* Exercise requirements
Your answer should consist of the lines in the following data that contain "picture".

* Input material
· · · · ·

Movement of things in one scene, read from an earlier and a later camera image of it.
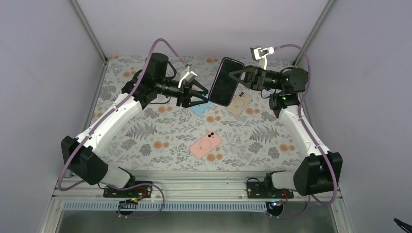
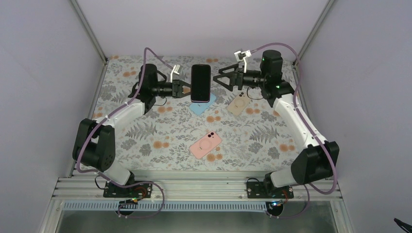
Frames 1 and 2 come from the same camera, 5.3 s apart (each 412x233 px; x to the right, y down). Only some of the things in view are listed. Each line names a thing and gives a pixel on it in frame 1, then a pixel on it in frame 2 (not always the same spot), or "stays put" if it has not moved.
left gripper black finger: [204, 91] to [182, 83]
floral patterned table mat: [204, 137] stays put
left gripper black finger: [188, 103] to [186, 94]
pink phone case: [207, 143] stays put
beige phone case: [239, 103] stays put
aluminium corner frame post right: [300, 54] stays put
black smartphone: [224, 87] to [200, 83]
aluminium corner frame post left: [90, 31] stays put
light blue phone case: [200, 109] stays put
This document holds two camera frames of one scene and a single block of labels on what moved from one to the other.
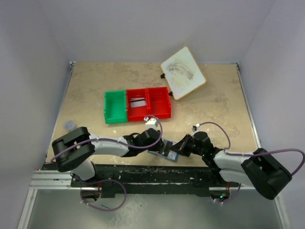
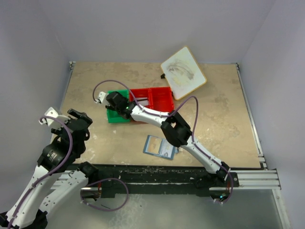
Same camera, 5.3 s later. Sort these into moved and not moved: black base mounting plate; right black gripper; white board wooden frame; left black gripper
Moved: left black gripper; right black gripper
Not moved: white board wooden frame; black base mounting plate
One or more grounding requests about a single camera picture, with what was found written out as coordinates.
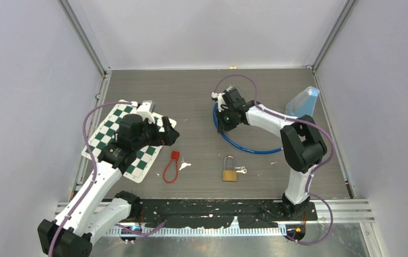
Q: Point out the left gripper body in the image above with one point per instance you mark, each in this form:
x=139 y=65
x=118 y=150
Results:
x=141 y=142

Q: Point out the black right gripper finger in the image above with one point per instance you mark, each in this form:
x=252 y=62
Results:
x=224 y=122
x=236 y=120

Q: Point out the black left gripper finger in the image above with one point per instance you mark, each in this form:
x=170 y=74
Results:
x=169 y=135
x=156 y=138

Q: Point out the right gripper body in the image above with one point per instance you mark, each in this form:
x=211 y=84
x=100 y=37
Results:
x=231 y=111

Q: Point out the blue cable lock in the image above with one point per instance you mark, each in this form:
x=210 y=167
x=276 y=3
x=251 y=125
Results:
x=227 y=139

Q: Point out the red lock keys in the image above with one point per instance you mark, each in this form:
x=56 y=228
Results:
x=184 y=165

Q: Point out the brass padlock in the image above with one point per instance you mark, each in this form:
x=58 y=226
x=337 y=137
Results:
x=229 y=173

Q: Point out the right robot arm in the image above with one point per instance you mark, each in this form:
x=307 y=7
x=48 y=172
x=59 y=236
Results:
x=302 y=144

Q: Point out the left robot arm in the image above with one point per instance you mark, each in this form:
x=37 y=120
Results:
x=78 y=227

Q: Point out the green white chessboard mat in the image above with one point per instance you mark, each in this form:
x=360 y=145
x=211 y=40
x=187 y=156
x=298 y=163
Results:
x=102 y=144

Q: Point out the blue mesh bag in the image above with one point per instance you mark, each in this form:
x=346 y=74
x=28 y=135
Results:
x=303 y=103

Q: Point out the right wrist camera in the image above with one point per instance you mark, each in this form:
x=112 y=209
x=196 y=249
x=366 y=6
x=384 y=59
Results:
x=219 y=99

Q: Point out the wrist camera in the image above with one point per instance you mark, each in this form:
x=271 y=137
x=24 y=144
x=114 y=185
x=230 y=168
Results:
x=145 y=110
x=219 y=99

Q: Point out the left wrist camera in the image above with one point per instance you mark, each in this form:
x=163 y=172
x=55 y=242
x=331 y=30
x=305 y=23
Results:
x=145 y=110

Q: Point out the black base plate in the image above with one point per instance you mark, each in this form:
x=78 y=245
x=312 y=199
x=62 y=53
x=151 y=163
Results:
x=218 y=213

· · · · ·

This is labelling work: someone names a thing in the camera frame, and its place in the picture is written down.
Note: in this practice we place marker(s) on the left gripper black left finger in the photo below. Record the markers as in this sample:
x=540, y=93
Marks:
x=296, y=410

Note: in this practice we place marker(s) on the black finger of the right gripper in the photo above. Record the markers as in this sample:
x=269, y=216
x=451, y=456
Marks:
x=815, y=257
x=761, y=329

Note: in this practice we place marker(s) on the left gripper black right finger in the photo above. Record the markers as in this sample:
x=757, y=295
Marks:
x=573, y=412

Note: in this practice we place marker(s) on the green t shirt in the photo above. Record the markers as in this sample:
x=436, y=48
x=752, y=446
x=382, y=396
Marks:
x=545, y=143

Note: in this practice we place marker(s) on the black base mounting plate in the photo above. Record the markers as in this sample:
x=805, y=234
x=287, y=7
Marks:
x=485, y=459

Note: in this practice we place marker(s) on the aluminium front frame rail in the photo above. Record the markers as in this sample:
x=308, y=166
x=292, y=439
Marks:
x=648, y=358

· · · · ·

* Result of this task
One or more grounding requests about a single camera picture, with what was found written out as coordinates.
This is labelling work: someone names a thing in the camera frame, and its place in the picture is written down.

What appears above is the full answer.